EXERCISE DESCRIPTION
With pictures left out, copy exactly every line from the one containing "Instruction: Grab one" through the end of the material.

DATA PROVIDED
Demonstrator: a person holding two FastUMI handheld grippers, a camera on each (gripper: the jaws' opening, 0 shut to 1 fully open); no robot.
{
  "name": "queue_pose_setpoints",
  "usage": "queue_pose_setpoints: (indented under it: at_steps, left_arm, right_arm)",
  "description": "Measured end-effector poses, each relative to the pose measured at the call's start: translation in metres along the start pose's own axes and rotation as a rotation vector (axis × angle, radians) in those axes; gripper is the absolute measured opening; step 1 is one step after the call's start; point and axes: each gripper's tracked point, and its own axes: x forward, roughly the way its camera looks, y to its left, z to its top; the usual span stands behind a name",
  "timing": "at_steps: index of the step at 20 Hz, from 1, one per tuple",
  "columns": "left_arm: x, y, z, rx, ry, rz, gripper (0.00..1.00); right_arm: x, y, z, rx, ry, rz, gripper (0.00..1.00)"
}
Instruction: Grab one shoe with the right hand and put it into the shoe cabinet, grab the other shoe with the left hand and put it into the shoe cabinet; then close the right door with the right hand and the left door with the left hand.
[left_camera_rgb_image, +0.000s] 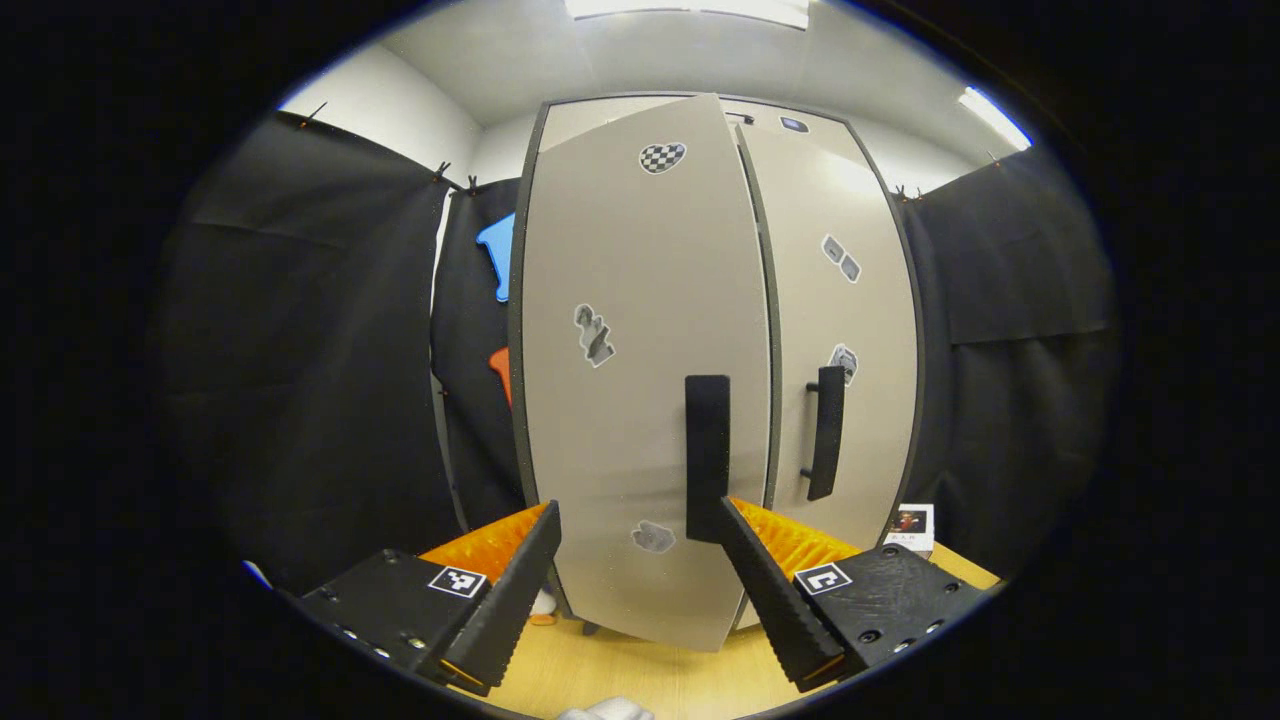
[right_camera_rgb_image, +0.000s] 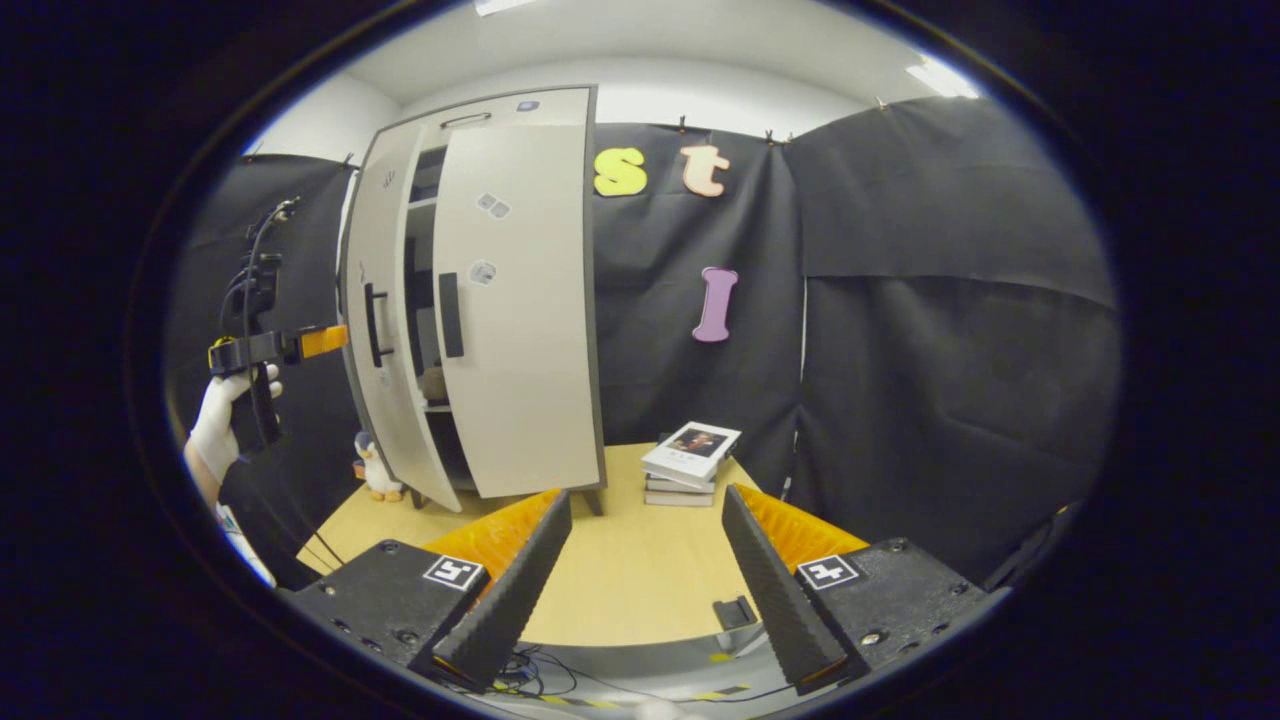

SOLUTION BELOW
Instruction: Grab one shoe with the right hand and put it into the shoe cabinet, grab the other shoe with the left hand and put it into the shoe cabinet; then close the right door with the right hand and the left door with the left hand.
[left_camera_rgb_image, +0.000s] 
[right_camera_rgb_image, +0.000s] 

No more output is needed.